EXERCISE:
Can you return the records below exactly as they stand, but only from the first line through the one with "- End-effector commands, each"?

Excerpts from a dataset
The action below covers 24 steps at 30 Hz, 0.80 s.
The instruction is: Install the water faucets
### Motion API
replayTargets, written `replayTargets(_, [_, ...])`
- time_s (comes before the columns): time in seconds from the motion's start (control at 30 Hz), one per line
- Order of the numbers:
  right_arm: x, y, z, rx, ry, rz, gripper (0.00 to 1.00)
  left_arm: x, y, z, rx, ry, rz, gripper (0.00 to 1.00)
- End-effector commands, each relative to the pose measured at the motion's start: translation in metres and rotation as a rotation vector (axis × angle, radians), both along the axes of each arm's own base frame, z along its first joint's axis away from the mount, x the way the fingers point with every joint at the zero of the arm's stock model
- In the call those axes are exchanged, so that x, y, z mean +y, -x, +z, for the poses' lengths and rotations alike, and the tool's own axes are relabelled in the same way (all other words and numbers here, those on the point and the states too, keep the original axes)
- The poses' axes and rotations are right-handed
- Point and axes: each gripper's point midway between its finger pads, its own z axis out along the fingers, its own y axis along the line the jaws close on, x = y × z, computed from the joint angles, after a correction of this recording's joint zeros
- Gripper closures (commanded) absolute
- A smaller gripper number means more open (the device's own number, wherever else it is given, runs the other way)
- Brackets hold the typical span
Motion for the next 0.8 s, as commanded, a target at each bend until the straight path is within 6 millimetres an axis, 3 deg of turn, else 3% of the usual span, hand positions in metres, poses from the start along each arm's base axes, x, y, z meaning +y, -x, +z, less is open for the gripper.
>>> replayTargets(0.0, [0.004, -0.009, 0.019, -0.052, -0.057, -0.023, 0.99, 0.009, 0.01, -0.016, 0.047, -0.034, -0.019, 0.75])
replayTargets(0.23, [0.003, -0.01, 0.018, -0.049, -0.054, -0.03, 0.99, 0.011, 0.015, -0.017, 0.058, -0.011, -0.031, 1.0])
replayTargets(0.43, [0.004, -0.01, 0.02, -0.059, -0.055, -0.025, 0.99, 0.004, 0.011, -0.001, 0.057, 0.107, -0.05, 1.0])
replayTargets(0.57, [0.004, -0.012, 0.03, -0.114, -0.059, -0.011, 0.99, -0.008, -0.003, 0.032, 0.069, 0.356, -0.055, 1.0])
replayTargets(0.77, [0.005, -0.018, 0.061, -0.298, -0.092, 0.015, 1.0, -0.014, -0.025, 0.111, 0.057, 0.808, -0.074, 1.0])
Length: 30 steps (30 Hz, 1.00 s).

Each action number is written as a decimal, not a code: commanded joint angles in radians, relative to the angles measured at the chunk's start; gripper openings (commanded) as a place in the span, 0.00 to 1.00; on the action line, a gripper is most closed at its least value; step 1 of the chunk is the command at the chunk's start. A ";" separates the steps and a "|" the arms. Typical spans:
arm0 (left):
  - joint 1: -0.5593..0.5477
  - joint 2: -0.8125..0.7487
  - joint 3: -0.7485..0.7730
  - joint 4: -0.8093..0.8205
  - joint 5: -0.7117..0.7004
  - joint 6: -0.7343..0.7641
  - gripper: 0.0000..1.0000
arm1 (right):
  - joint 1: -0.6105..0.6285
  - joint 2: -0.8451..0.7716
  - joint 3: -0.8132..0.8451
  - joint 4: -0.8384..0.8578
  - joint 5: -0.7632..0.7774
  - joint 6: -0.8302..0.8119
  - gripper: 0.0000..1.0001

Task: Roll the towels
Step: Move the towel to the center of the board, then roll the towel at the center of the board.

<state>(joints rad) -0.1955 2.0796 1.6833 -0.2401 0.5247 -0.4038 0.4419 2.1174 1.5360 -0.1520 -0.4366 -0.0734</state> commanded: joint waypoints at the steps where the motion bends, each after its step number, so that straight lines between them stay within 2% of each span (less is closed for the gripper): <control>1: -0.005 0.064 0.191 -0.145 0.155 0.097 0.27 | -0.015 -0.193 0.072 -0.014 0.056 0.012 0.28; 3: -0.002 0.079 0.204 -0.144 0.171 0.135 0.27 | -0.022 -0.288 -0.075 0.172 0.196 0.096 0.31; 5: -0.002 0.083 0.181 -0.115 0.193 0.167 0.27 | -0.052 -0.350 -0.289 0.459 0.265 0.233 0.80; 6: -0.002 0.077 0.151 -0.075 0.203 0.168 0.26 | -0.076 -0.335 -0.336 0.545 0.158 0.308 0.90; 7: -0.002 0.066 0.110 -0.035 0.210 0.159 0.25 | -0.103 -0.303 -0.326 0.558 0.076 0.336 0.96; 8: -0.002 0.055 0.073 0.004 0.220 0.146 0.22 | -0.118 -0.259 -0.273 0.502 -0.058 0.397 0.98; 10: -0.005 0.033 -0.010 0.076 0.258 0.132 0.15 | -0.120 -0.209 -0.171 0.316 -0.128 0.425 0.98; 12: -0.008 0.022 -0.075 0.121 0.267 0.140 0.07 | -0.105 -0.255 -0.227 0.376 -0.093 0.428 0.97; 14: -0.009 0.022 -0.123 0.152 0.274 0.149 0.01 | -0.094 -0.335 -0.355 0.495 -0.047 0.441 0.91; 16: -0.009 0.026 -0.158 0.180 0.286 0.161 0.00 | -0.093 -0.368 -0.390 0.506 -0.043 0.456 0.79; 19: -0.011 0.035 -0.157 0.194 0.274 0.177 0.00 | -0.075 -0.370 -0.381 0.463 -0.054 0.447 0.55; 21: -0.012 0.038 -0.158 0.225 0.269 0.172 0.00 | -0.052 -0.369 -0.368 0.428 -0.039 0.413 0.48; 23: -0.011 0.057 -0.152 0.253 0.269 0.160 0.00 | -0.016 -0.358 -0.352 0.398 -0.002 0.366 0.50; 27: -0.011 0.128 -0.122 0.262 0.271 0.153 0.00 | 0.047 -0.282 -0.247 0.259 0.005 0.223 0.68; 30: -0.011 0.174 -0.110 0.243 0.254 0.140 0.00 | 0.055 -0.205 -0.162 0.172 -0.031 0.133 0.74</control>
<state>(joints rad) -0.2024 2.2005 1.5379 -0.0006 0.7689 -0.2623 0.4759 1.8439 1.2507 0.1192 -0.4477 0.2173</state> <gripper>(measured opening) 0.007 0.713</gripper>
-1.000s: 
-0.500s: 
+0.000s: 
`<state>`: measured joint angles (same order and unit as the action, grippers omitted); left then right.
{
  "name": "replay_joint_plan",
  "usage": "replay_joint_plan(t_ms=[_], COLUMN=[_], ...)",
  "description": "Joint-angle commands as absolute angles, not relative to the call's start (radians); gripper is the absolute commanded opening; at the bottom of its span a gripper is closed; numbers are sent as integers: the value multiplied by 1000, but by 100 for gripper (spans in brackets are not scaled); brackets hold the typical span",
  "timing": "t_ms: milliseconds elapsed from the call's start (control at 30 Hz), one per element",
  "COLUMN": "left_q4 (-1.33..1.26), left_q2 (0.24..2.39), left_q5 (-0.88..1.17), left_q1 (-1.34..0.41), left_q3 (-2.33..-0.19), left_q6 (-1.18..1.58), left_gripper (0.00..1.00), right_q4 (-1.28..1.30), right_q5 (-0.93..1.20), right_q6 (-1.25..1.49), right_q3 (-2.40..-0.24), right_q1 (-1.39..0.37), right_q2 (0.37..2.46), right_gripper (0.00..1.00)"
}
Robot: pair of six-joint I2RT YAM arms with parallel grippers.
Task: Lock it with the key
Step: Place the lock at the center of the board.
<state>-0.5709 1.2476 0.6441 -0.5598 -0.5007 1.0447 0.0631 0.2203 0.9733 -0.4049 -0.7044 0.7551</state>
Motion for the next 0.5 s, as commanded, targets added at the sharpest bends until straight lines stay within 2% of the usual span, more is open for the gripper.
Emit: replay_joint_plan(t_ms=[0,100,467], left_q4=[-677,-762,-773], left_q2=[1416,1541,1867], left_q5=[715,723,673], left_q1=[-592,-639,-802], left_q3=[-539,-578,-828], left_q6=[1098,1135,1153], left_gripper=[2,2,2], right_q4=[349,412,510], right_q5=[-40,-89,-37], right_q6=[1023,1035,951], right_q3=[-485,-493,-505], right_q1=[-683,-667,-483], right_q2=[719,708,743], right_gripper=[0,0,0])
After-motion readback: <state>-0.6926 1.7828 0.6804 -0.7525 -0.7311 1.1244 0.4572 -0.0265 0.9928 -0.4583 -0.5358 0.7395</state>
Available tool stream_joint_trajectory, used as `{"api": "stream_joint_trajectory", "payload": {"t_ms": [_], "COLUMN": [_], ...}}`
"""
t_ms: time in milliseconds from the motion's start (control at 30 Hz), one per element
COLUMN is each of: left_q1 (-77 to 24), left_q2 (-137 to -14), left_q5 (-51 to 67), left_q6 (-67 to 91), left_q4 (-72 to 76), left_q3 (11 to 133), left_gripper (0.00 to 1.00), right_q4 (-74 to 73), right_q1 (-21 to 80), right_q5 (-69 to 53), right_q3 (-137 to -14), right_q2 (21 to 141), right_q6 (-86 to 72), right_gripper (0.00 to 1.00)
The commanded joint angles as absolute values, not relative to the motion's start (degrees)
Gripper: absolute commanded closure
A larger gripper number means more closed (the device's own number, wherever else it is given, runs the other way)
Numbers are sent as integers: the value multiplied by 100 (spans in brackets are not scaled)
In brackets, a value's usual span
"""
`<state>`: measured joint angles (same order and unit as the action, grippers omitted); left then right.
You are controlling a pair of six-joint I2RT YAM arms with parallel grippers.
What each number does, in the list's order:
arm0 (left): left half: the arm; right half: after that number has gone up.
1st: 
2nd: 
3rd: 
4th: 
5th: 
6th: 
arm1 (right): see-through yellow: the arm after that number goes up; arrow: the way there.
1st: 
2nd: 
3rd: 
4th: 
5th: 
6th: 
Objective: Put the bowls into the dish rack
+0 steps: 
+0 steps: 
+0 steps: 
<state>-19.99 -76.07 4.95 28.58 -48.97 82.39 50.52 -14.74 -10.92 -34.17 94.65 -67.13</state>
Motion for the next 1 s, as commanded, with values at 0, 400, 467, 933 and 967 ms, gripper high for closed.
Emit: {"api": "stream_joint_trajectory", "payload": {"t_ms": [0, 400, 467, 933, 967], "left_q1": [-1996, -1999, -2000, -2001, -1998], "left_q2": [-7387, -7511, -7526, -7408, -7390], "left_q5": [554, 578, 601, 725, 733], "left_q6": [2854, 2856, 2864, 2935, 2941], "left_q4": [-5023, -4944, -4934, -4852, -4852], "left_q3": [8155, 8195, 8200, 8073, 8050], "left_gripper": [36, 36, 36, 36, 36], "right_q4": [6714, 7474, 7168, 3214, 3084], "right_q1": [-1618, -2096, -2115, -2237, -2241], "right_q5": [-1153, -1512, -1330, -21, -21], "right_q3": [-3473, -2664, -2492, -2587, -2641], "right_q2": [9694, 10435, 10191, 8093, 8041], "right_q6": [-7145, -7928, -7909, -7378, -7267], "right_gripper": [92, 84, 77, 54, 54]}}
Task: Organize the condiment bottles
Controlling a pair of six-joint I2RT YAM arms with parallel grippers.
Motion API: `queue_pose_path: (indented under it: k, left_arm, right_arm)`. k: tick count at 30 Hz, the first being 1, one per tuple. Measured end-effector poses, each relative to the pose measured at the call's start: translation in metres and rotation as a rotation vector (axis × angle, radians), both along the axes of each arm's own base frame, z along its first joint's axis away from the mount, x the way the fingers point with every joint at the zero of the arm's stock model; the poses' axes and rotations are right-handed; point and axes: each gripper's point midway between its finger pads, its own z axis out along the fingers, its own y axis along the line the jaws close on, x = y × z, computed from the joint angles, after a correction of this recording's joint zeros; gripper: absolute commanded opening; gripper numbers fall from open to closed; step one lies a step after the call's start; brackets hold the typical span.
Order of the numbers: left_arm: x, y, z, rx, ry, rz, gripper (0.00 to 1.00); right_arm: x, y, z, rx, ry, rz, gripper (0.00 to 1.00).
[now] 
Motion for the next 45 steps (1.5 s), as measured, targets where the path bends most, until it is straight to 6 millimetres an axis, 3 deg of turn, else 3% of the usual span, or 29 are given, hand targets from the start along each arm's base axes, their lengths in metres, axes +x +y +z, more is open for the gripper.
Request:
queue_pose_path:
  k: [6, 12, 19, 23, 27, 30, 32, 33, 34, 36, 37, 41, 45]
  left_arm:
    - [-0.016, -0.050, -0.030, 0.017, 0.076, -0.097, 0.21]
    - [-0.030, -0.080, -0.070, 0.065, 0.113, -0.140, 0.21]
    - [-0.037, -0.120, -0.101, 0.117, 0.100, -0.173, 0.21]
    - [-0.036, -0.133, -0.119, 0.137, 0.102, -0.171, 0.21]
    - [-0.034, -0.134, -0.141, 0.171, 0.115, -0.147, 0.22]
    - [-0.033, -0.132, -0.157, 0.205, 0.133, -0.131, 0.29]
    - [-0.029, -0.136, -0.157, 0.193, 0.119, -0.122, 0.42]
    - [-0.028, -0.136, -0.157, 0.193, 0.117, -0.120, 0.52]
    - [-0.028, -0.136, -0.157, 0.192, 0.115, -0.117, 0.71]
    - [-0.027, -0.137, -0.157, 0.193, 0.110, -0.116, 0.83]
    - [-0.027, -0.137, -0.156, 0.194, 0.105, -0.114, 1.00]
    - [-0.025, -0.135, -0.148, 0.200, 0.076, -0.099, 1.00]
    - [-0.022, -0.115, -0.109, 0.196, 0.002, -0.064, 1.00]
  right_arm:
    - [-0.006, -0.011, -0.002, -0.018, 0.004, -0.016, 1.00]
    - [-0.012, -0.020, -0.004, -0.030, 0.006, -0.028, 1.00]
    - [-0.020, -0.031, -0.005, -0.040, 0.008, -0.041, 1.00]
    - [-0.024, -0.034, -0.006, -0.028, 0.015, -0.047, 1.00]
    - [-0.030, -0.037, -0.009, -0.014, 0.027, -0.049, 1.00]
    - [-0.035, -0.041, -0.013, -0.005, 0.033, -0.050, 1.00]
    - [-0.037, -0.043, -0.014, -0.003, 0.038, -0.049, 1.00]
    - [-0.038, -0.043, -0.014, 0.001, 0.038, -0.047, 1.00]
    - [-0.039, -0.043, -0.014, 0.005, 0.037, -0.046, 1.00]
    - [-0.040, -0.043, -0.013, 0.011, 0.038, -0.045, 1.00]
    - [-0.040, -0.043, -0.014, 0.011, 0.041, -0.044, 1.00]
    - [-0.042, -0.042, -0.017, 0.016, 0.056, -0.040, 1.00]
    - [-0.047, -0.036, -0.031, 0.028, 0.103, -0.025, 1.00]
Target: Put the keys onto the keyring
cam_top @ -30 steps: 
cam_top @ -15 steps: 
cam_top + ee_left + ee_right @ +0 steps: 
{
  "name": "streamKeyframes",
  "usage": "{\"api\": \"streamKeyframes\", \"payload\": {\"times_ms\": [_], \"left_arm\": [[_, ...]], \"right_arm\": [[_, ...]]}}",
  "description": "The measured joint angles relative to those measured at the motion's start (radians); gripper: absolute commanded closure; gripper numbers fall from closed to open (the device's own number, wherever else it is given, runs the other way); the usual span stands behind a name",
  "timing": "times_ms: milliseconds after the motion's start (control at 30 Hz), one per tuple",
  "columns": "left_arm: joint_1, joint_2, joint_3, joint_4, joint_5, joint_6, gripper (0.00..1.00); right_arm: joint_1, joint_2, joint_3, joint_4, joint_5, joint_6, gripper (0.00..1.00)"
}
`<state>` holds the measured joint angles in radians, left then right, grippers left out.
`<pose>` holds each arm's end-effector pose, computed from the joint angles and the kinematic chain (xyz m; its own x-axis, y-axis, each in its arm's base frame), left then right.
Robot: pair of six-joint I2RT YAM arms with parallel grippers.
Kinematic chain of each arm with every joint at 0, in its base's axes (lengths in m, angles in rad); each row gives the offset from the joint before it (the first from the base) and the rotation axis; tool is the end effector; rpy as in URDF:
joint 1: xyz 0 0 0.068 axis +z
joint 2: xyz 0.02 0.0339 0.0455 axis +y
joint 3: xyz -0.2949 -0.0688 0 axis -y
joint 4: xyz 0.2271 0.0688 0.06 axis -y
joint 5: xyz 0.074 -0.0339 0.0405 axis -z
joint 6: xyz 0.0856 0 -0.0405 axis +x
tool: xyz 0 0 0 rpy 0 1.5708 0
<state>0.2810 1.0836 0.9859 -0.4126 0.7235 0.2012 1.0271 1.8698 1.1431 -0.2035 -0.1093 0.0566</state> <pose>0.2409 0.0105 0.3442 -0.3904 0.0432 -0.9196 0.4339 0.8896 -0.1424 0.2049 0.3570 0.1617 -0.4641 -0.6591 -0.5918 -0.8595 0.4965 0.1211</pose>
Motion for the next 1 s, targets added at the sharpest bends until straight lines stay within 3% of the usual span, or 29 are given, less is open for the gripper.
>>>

TASK SOLUTION:
The action below covers 24 steps at 30 Hz, 0.80 s.
The instruction is: Install the water faucets
### Motion API
replayTargets, written `replayTargets(_, [_, ...])`
- time_s (comes before the columns): time in seconds from the motion's start (control at 30 Hz), one per line
- Order of the numbers:
  right_arm: x, y, z, rx, ry, rz, gripper (0.00 to 1.00)
  left_arm: x, y, z, rx, ry, rz, gripper (0.00 to 1.00)
- End-effector commands, each relative to the pose measured at the motion's start: translation in metres and rotation as a rotation vector (axis × angle, radians), both along the axes of each arm's own base frame, z along its first joint's axis away from the mount, x the way the fingers point with every joint at the zero of the arm's stock model

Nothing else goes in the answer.